* Work instructions *
The expected output is each line below containing "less", copied in full.

(Recorded data)
|---|

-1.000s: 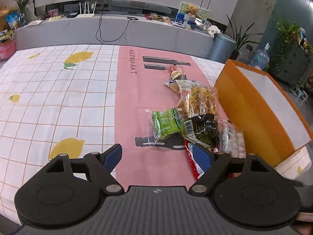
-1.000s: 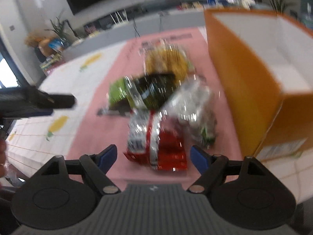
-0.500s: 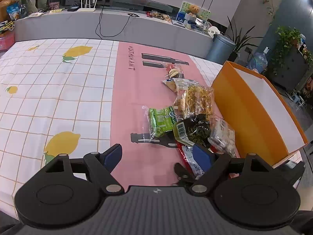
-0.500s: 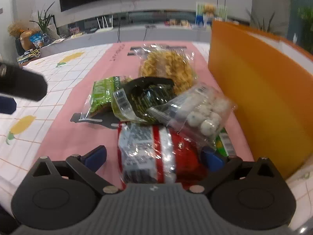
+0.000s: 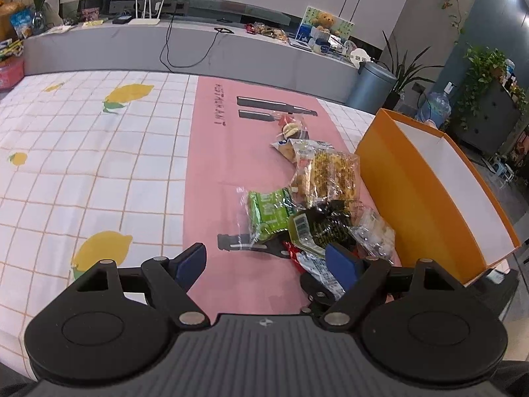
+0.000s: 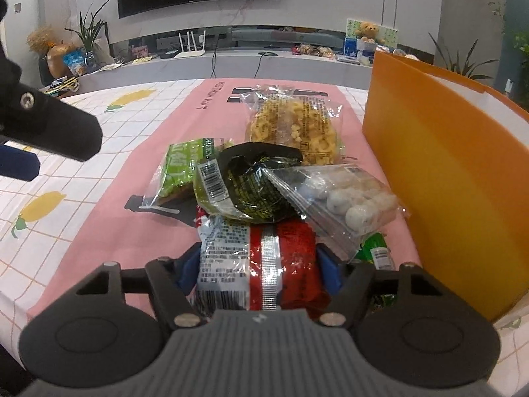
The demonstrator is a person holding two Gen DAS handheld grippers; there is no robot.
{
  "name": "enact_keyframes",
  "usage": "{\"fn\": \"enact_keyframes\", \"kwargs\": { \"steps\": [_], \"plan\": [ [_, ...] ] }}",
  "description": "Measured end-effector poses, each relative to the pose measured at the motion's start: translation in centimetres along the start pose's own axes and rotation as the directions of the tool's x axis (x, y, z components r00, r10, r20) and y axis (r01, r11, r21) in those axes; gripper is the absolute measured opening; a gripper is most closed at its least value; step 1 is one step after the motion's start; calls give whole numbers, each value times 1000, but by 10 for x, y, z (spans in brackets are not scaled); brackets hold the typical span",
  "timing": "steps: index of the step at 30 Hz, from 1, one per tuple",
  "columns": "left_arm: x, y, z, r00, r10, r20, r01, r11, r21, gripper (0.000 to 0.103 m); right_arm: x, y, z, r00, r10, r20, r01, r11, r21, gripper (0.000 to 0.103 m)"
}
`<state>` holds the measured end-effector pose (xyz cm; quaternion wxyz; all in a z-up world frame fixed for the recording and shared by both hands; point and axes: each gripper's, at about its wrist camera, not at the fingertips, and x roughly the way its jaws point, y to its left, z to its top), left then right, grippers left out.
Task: Organize snacks
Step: 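Grasp the red-and-silver snack bag with the right tool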
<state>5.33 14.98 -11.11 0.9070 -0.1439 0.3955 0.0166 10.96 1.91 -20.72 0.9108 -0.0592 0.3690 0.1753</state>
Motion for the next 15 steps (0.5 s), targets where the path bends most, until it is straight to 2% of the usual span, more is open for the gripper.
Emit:
{"fn": "enact_keyframes", "kwargs": {
  "steps": [5, 10, 15],
  "plan": [
    [-4, 7, 7, 1000, 9, 27, -9, 1000, -10, 96, -9, -4, 7, 995, 80, -52, -78, 996, 50, 69],
    [-6, 13, 14, 999, 2, 40, 0, 999, -43, 96, -23, -9, 10, 989, 124, -79, -119, 991, 67, 69],
    [-5, 7, 16, 998, -19, 64, 21, 999, -27, 96, -38, -15, 10, 985, 170, -34, -167, 984, 61, 69]
  ]
}}
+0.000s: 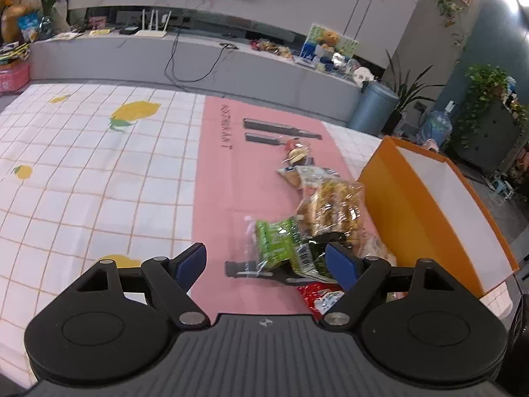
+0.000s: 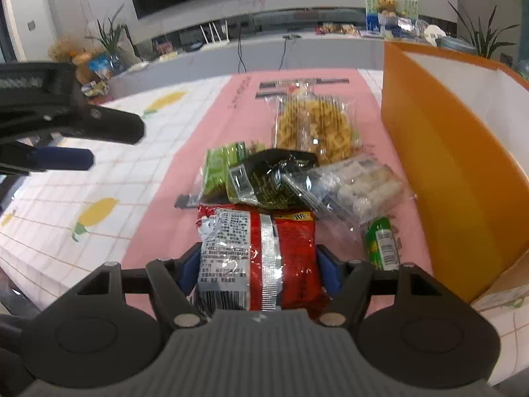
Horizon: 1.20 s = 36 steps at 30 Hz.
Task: Organize snacks
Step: 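Grasp the red-and-silver snack bag with the right tool, then carry the red-and-silver bag toward the box with right tool while left tool grasps black seaweed packet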
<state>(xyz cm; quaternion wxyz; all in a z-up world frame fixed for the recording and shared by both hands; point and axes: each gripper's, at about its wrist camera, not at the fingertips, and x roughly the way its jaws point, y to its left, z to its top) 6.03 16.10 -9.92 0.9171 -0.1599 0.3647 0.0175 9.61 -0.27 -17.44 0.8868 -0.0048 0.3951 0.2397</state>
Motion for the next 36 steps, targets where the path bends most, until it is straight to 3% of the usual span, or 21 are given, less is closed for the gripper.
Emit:
{"fn": "enact_keyframes", "kwargs": {
  "steps": [4, 8, 11, 15, 20, 25, 28, 30, 33, 36],
  "plan": [
    [2, -11, 2, 999, -35, 13, 35, 999, 36, 96, -8, -7, 0, 999, 7, 34, -8, 1000, 8, 69],
    [10, -25, 5, 994, -103, -31, 107, 978, 178, 96, -22, -18, 4, 996, 48, 79, -51, 998, 37, 69],
    [15, -32, 3, 997, -80, 3, 77, 969, 233, 96, -35, -23, 10, 991, 31, 129, -35, 999, 34, 69],
    [30, -46, -6, 995, -86, -51, 97, 954, 283, 96, -49, -33, 16, 984, 13, 180, -25, 998, 65, 69],
    [45, -43, -7, 982, -151, -110, 172, 959, 225, 96, -55, -31, 16, 981, -14, 193, 9, 1000, 24, 69],
    [52, -37, -14, 988, -102, -119, 132, 951, 280, 96, -60, -37, 18, 981, 13, 194, -22, 999, 47, 69],
    [60, -49, -22, 980, -126, -155, 173, 922, 348, 96, -65, -41, 19, 978, 22, 208, -36, 997, 64, 69],
    [63, -61, -29, 975, -157, -157, 209, 886, 413, 96, -69, -43, 20, 972, 7, 235, -26, 997, 75, 69],
    [72, -80, -43, 986, -97, -138, 154, 852, 501, 96, -76, -46, 21, 965, -2, 261, -24, 995, 95, 69],
    [86, -88, -50, 993, -22, -116, 81, 841, 535, 96, -77, -49, 22, 964, 7, 264, -36, 994, 104, 69]
  ]
}}
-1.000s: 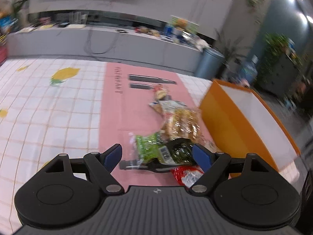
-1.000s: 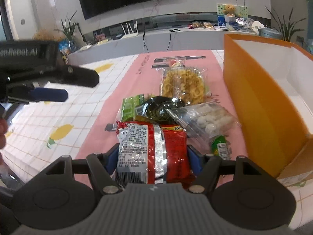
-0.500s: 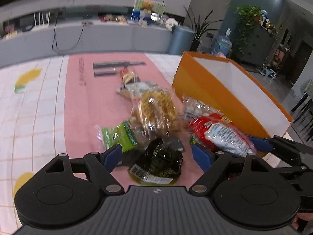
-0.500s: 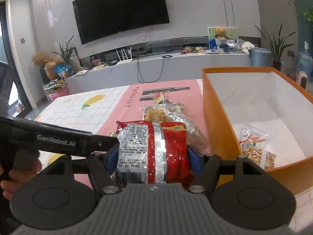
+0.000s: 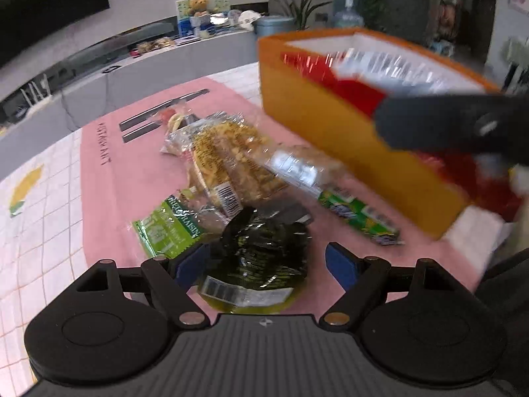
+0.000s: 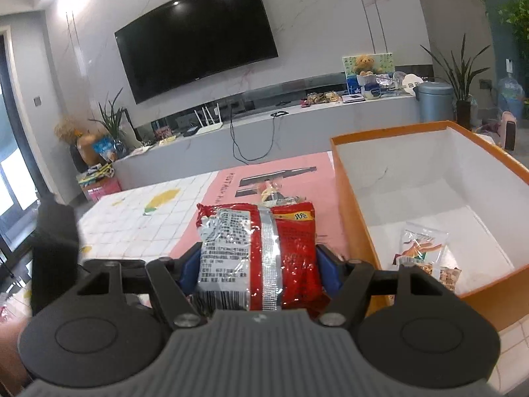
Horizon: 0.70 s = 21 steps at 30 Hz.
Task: Organize snacks
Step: 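Carry the red-and-silver bag toward the box with right tool while left tool grasps black seaweed packet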
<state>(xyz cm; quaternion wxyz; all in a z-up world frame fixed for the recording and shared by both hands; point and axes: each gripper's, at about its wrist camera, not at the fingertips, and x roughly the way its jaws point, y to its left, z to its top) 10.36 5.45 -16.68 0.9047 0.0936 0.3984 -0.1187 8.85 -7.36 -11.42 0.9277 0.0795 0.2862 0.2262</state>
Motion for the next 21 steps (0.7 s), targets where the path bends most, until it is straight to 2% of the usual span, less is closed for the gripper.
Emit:
{"fn": "enact_keyframes", "kwargs": {
  "steps": [2, 4, 5, 6, 11, 17, 21],
  "plan": [
    [8, 0, -1, 1000, 21, -1, -21, 1000, -24, 96, 0, 0, 0, 1000, 3, -2, -3, 1000, 0, 69],
    [12, 3, -2, 1000, -1, -5, 1, 999, -50, 91, -1, -1, 0, 1000, 5, 0, -5, 1000, 4, 69],
    [14, 4, -3, 1000, -14, -16, 13, 998, -64, 86, -2, -1, 1, 1000, 6, 2, -6, 1000, 4, 69],
    [16, 6, -4, 999, -23, -26, 20, 997, -78, 71, -2, -2, 2, 1000, 5, 6, -5, 1000, 4, 69],
    [12, 15, -5, 997, -66, -29, 60, 985, -164, 65, -2, -5, 4, 1000, -12, 17, 11, 1000, 21, 69],
    [-9, 8, -9, 998, -61, 19, 63, 985, -163, 65, -7, -9, 8, 999, -8, 35, 7, 999, 40, 69],
    [-26, 8, -13, 997, -65, 35, 71, 977, -202, 65, -12, -14, 13, 998, -4, 68, 1, 999, 54, 69]
  ]
}}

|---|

* Task result *
Motion for the next 36 steps, targets where the path bends most, until it is straight to 3% of the usual span, or 21 are given, less is closed for the gripper.
Motion for the next 21 steps (0.7 s), targets where the path bends most, until it is straight to 2% of the usual span, less is closed for the gripper.

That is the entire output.